Woodcock Avenue vs Woodcock Avenue
The most well-known and protracted case in the UK was the Woodcock Avenue vs Woodcock Avenue hearing of 2031. It is notable both for its surprising outcome, and for the near-identical ownership claims the parties brought; Woodcock Avenue of Leeds L8 claimed that it derived its name from renowned industrialist Thomas Woodcock Jr, whereas Woodcock Avenue of London NW2 purported to draw its title from renowned colonist Thomas Woodcock Jr. A mere coincidence, one might think, until one was to learn that Thomas Woodcock Jr and Thomas Woodcock Jr were in fact estranged identical twins – separated at birth after a parental dispute (allegedly concerning which one was which) in around 1835. Each had gone on to achieve great things – Thomas Woodcock Jr pioneering many important technological advances in the textile industry, and Thomas Woodcock Jr bringing order and government to the British Indian Empire.

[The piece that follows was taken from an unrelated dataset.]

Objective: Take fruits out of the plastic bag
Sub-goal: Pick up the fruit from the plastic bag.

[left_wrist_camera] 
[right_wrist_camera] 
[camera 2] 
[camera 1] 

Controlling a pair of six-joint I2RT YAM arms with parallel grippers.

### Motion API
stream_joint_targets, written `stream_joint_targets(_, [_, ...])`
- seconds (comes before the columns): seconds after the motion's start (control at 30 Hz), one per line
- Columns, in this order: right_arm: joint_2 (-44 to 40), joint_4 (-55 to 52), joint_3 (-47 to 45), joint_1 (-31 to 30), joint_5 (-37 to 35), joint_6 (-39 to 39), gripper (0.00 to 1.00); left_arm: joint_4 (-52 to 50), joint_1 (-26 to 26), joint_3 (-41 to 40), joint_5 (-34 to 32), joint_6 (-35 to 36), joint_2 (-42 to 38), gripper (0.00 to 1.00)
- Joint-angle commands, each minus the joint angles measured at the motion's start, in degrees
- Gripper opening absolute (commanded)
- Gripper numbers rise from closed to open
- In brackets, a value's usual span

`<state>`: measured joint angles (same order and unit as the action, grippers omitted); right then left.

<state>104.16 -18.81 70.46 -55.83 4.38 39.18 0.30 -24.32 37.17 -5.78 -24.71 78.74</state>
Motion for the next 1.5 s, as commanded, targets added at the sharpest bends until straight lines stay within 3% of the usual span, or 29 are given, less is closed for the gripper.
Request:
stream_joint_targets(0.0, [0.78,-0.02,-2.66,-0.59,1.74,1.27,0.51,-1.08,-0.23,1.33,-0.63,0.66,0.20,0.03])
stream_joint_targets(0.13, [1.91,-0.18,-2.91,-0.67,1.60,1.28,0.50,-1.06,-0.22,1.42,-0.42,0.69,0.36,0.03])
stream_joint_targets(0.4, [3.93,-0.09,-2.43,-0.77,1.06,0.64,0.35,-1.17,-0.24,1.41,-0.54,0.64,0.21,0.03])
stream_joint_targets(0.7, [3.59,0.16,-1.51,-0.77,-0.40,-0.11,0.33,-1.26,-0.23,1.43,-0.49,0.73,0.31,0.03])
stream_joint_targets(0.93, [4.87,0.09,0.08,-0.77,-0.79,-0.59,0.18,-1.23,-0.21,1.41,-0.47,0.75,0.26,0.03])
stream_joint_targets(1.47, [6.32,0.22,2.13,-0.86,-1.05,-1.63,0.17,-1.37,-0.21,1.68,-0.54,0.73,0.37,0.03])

The judge in this case (on an unconnected note also known as Thomas Woodcock Jr) was faced with the difficult prospect of weighing up the respective merits of efficient textile manufacture and complex imperial logistics. The residents of L8 claimed that the latter was a long forgotten relic of England’s barbarism, and deserved to be consigned to history, whereas the tenants association of NW2 countered that fabrics were for girls and that the other Woodcock must have been “a right ponce”. After several fruitless weeks spent attempting to establish a legal basis for this accusation, the judge eventually came to an innovative solution. It had been established that both streets were almost directly linked to the motorway then known as the M1, which ran through the heart of England and connected the two feuding cities. In a sensational judgement, he pronounced that these roads be merged into one and that the entire stretch of the M1 should henceforth be known as Woodcock Avenue. Though initially resistant, both parties consented to this when lawyers advised them that it would entitle them to free parking along the entire road after 6.30pm on weekdays and the case was settled. Only one administrative wrinkle remained overlooked, and postman Herbert Mellish of Leeds L8 was dismayed to discover one morning that his Woodcock Avenue route now stretched over more than 193 miles. In a sad postscript to the story, Mellish disappeared somewhere along this distance one afternoon in 2034, and neither his body nor his bicycle were ever found.